=== Input material ===
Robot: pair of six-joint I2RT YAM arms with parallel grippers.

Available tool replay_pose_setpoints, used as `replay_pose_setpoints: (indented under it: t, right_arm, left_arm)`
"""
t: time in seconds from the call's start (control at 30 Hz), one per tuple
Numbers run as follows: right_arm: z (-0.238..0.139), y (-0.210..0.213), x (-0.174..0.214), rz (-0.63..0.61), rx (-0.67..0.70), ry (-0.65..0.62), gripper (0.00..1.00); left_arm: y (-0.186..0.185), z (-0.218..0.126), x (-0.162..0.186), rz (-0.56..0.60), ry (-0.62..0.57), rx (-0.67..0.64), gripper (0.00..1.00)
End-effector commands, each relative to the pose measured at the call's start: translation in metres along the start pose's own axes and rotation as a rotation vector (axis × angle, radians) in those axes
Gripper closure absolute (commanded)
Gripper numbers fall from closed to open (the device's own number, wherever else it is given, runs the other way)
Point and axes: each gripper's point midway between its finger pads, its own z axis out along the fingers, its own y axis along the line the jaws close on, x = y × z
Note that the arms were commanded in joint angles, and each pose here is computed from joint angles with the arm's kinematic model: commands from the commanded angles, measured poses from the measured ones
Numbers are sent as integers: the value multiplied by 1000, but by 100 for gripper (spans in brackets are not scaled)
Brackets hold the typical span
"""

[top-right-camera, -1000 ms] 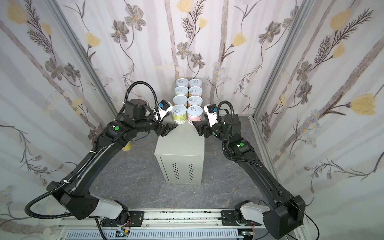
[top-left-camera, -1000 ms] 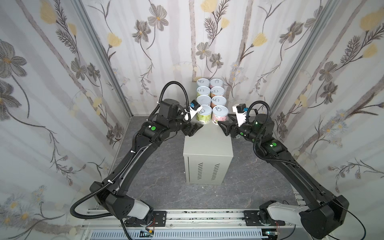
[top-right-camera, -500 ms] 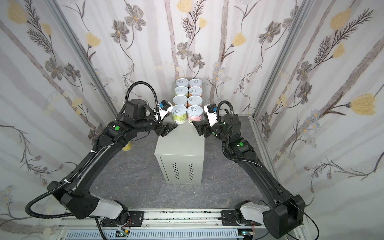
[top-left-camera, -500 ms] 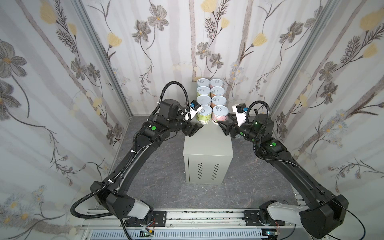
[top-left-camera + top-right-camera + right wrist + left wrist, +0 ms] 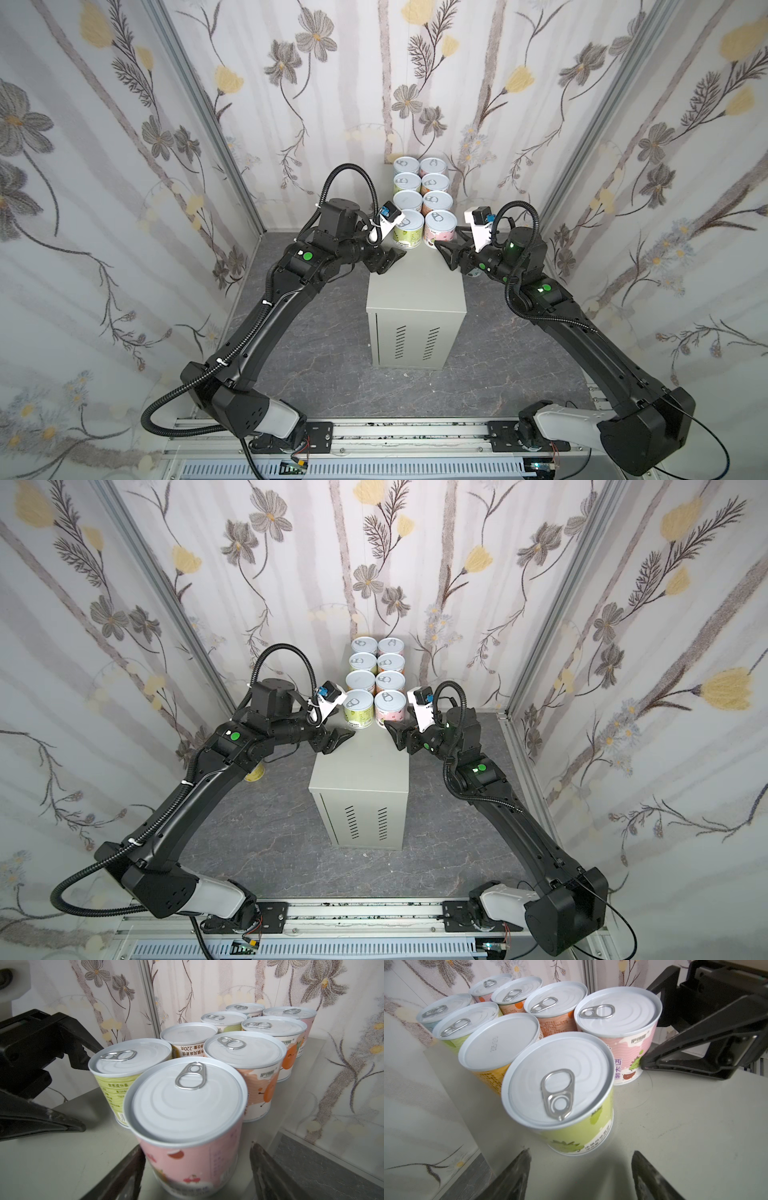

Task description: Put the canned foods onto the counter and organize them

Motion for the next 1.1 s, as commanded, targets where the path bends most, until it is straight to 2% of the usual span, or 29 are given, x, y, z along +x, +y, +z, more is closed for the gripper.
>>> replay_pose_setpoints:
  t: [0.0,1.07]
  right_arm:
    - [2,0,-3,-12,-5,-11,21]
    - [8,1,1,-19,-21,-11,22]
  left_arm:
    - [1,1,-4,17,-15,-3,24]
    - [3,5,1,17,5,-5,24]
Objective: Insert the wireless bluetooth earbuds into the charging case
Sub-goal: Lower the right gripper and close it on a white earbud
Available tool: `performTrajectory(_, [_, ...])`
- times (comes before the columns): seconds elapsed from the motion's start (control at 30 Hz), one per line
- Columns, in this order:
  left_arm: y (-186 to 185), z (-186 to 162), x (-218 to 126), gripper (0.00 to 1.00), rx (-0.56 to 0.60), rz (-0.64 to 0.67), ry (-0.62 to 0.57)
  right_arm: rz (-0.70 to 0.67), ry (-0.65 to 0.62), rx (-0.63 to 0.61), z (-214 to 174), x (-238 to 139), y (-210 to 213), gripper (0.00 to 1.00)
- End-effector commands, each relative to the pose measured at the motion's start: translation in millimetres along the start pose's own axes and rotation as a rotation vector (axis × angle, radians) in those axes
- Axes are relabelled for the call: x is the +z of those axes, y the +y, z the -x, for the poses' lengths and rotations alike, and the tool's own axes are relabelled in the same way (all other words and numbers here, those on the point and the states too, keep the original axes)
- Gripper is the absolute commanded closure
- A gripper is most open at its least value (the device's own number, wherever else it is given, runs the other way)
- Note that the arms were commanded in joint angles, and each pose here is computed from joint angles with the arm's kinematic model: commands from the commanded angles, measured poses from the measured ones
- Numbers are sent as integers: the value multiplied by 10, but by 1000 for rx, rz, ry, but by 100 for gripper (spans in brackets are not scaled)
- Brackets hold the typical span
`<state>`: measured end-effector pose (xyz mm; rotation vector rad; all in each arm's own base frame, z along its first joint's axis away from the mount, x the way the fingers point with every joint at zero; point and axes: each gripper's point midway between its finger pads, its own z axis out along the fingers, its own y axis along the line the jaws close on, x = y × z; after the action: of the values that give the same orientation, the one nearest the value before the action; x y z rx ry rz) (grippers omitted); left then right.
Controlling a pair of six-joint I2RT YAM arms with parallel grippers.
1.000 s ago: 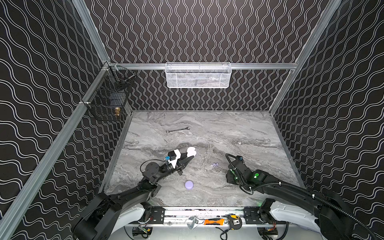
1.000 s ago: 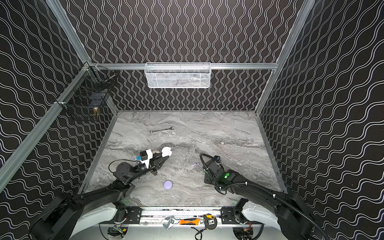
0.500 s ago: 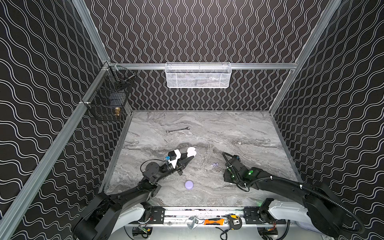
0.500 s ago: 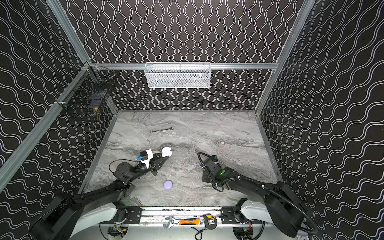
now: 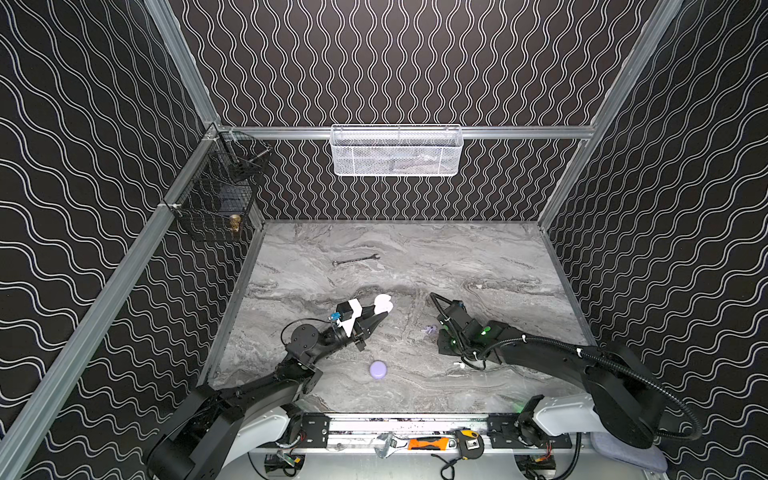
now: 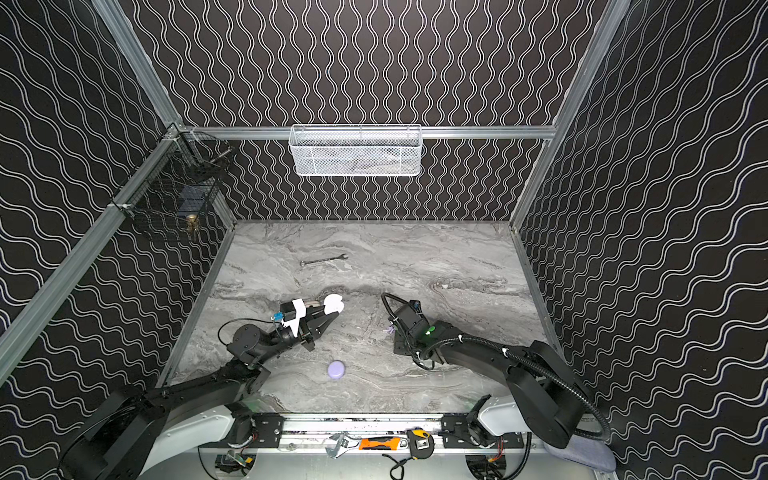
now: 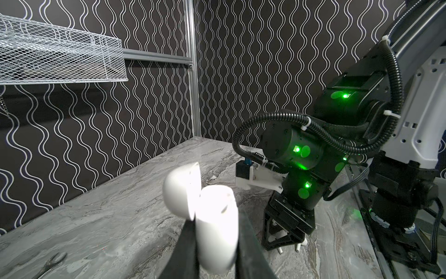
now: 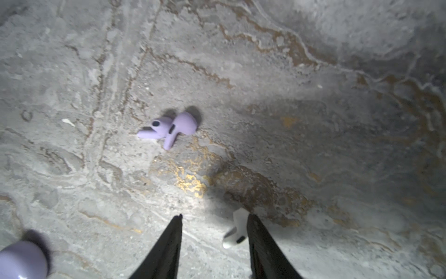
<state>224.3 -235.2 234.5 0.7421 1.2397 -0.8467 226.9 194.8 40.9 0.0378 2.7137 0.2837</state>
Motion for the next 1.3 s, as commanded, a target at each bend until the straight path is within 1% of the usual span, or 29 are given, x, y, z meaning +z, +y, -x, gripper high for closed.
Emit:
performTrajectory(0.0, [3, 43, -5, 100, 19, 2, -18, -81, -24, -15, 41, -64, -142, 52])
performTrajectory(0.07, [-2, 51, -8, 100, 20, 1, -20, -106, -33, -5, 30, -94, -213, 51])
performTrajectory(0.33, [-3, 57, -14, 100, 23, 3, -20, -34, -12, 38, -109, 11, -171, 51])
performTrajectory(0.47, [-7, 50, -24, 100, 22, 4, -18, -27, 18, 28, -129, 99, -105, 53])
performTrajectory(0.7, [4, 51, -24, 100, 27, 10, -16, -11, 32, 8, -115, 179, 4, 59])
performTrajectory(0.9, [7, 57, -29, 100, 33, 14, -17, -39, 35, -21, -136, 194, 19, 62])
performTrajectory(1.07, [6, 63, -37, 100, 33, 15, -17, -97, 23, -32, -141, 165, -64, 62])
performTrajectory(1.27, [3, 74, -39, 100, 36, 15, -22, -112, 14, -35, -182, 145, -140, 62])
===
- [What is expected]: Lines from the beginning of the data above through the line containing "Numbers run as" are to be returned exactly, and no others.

- [Answer to this task]:
Robot: pair of six-joint I2RT YAM arms with parallel grippers.

Available tool replay_pose_setpoints, used as `replay_pose_setpoints: (indented under it: t, right_arm, left_arm)`
"""
t: time in seconds from the call's start (control at 30 Hz), one per tuple
Numbers run as follows: right_arm: z (-0.238..0.139), y (-0.210..0.213), x (-0.174..0.214), rz (-0.63..0.61), rx (-0.67..0.70), ry (-0.65..0.62), gripper (0.00..1.00); left_arm: y (-0.186..0.185), z (-0.218..0.126), x (-0.162..0.186), rz (-0.56..0.60), ry (-0.62..0.57), rx (-0.67..0.64), gripper (0.00..1.00)

This completes the output.